Pick up a fragrance oil, smell it, decide it belongs in a candle. Order a bottle. The candle comes out and smells like nothing — or half of what you expected. This happens regularly, and the fragrance oil usually isn't the problem.

Cold throw, how an oil smells before it meets wax, is a poor guide to the finished candle. Flash point, fragrance load, and how well the oil binds with your specific wax are what actually drive scent performance. When those three factors line up, the candle smells like the oil did in the bottle. When they don't, even a good oil underperforms.

This covers the practical side: scent families and how they behave in different waxes, load percentages that hold up in testing, the essential oil versus fragrance oil question, and how to source candle scent oils in bulk in India without the usual headaches.

What are fragrance oils for candle making?
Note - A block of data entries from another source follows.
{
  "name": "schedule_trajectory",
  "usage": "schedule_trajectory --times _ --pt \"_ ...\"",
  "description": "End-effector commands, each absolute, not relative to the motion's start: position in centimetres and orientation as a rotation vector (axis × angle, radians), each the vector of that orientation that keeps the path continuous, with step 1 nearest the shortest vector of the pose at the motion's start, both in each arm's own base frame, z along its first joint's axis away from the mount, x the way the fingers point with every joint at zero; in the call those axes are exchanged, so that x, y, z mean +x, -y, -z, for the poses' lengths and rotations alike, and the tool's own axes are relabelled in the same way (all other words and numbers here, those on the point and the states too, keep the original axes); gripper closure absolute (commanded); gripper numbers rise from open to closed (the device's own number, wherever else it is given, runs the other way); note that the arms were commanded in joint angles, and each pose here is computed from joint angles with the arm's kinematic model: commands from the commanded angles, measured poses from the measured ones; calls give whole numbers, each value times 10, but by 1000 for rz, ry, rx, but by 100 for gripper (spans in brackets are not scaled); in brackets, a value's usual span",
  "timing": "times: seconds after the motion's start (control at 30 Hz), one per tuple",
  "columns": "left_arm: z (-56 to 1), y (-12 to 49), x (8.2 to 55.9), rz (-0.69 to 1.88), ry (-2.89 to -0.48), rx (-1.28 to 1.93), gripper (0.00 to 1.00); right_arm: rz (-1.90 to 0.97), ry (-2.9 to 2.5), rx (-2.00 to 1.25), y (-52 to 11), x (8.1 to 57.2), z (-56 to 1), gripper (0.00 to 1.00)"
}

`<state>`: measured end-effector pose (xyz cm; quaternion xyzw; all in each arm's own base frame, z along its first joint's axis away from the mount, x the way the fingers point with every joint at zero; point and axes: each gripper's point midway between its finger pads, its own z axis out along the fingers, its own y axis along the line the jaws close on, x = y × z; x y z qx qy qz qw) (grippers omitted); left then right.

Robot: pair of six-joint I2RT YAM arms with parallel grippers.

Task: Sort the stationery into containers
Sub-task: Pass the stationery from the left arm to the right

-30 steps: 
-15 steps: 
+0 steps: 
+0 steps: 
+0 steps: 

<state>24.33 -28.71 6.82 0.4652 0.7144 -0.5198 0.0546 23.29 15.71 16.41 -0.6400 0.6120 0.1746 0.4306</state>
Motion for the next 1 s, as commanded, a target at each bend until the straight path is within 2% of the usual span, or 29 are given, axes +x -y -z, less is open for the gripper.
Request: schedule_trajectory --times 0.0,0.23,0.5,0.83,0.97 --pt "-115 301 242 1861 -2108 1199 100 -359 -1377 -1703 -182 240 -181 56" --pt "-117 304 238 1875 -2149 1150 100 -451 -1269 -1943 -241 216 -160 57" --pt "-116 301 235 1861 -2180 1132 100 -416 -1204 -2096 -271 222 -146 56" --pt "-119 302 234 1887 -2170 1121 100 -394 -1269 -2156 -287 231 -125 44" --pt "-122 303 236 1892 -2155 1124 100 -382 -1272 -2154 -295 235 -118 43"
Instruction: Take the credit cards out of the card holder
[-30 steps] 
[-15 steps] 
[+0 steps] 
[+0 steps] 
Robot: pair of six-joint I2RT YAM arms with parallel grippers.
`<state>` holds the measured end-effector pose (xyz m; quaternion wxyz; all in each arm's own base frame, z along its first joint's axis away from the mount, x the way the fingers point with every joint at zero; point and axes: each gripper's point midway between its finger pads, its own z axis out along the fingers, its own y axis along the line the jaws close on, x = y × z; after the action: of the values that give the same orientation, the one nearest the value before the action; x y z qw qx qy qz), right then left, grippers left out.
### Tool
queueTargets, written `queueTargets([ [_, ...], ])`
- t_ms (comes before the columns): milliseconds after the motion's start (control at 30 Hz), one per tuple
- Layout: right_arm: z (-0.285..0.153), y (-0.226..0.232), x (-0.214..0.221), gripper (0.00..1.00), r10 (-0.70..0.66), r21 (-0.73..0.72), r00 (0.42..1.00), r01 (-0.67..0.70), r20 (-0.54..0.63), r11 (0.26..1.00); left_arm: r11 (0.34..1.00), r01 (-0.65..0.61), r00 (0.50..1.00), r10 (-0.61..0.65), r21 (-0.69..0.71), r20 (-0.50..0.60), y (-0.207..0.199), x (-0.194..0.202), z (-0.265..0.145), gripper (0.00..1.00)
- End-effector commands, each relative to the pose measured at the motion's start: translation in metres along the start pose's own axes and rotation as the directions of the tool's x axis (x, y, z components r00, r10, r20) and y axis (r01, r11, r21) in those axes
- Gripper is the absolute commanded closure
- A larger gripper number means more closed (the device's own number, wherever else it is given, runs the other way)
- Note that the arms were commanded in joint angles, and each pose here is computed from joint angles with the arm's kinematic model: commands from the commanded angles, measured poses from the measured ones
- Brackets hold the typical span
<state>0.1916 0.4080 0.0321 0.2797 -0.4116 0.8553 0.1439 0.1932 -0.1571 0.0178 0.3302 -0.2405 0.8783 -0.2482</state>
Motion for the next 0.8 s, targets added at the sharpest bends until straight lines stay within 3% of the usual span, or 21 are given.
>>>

A fragrance oil made for candles isn't the same as a general fragrance oil. The difference that matters in practice is flash point. For soy and most paraffin formulations, you need an oil above 65-70°C. Below that, pouring becomes a genuine safety issue.

Candle fragrance oils and essential oils aren't interchangeable for production use. Essential oils are real botanical extracts and they can work in small personal batches at low concentrations. The issue is volatility. Hot throw is harder to replicate consistently from batch to batch, and scent tends to drop off in the second half of a burn in a way that fragrance oils don't.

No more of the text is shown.